The head of the national penitentiary system, Jose Luis Perez, said the younger Humala was transferred to the Navy base prison because he was abusive to guards and uncontrollable.  “There was no pressure or interference from the government,” he said. “It was for his safety and that of the guards.” Imasumac, however, claims Perez led a group of hooded men to Antauro’s cell in early April and tortured him.  In a recent statement remitted to the regional Inter-American Human Rights Committee she demanded intervention to stop the “escalation of illegal actions from a government that does whatever it likes” against Antauro.

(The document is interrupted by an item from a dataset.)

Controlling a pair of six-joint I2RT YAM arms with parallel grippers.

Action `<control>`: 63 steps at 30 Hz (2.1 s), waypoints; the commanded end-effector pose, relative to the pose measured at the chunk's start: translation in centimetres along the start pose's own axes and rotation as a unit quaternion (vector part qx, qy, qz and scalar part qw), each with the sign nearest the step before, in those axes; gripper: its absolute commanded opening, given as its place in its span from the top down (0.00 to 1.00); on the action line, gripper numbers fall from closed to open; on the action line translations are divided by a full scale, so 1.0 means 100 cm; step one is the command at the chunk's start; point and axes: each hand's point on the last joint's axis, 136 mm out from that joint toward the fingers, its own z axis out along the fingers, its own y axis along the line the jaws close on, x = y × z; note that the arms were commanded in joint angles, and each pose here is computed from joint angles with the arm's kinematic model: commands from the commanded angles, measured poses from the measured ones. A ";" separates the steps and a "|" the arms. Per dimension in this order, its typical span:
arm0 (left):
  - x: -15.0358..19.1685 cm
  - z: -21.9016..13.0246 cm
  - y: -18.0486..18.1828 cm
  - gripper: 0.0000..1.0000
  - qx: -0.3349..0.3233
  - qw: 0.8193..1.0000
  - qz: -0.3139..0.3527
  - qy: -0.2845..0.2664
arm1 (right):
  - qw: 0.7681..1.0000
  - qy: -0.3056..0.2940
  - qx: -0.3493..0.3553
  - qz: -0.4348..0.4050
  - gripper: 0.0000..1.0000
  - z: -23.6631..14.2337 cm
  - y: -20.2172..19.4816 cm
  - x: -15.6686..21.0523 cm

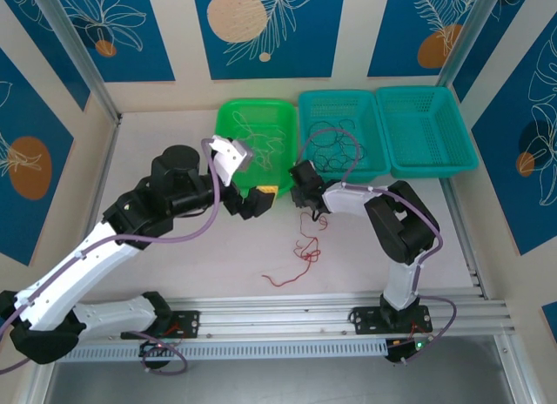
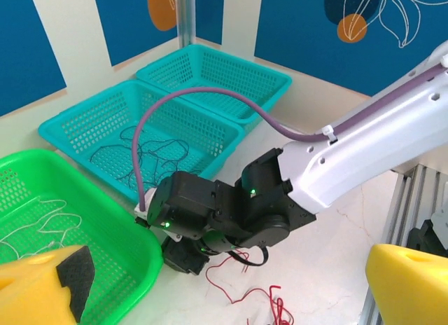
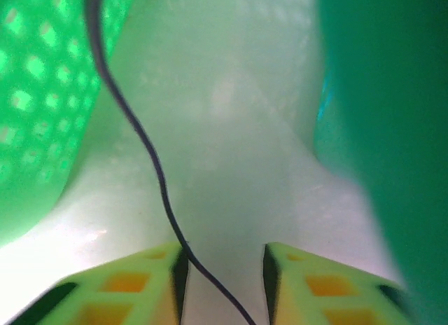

Perez told reporters on June 18 that the accusation is “schizophrenic” and threatened a defamation suit.  “Saying that I entered [the cell] with 10 hooded men, with a hit squad, and that I beat him goes beyond any kind of normal intelligence,” he said.

The president has refused to enter the fray. “Family issues need to stay in the family. They have the right to an opinion, to criticize and say what they like,” he told reporters at a Father’s Day appearance June 17 outside the palace in Lima with his wife and three young children.

Shifter said part of the confusion in the Humala family stems from the president’s ideological transformation between the 2006 and 2011 elections, and since taking office late last July. “There have been so many Humalas.  He has gone through a metamorphosis,” said Shifter. In 2006, Humala ran on a platform similar to that of Venezuela’s Hugo Chavez and other Latin American leftists.  He came back in 2011 with a mellower approach, modeling himself on former Brazilian President Luiz Inacio Lula da Silva.  He moderated his views even more during a runoff with former President Alberto Fujimori’s daughter, Keiko, who he beat by a whisker last June. (Ex-President Fujimori, 73, is serving a 25-year prison sentence.)

As president, Humala has followed through on campaign pledges to create new social programs, but he has not tinkered with the economic model that he promised to change. The result is clear in the most recent national survey by GfK, a leading polling firm. Humala is supported by 45% in the wealthiest class, which voted overwhelmingly against him a year ago, and by 39% in the poorest classes, which helped propel him to victory.  His national support in June is 41%, the first time his approval rate dropped below his rejection level.

He gets his worst marks for managing protests, which he said would disappear after his election. Instead, there were 245 on-going protests through early June, 31 more than when he took office. The majority involve communities opposed to mining and oil/gas projects. Protests have grown increasingly violent since March, with eight demonstrators shot and killed by police officers. Five members of Humala’s party have abandoned the congressional caucus over opposition to the administration’s handling of protests, dropping it to 42 in the 130-member chamber.

The presidential family has, as expected, sided with the protesters.  Younger sister Imasumac helped organize a march in Paris against mining projects in Peru and last week said during a TV interview that brother Antauro would be on the front line of anti-mining protest.  She again called for the president to keep his campaign promise of putting peasant communities before mining companies. Mining is Peru’s top source of revenue and new mining projects will mean $53 billion in investments in the coming few years. The president has pledged to find a balance between mining and environment. As far as his family is concerned, he hasn’t found it yet.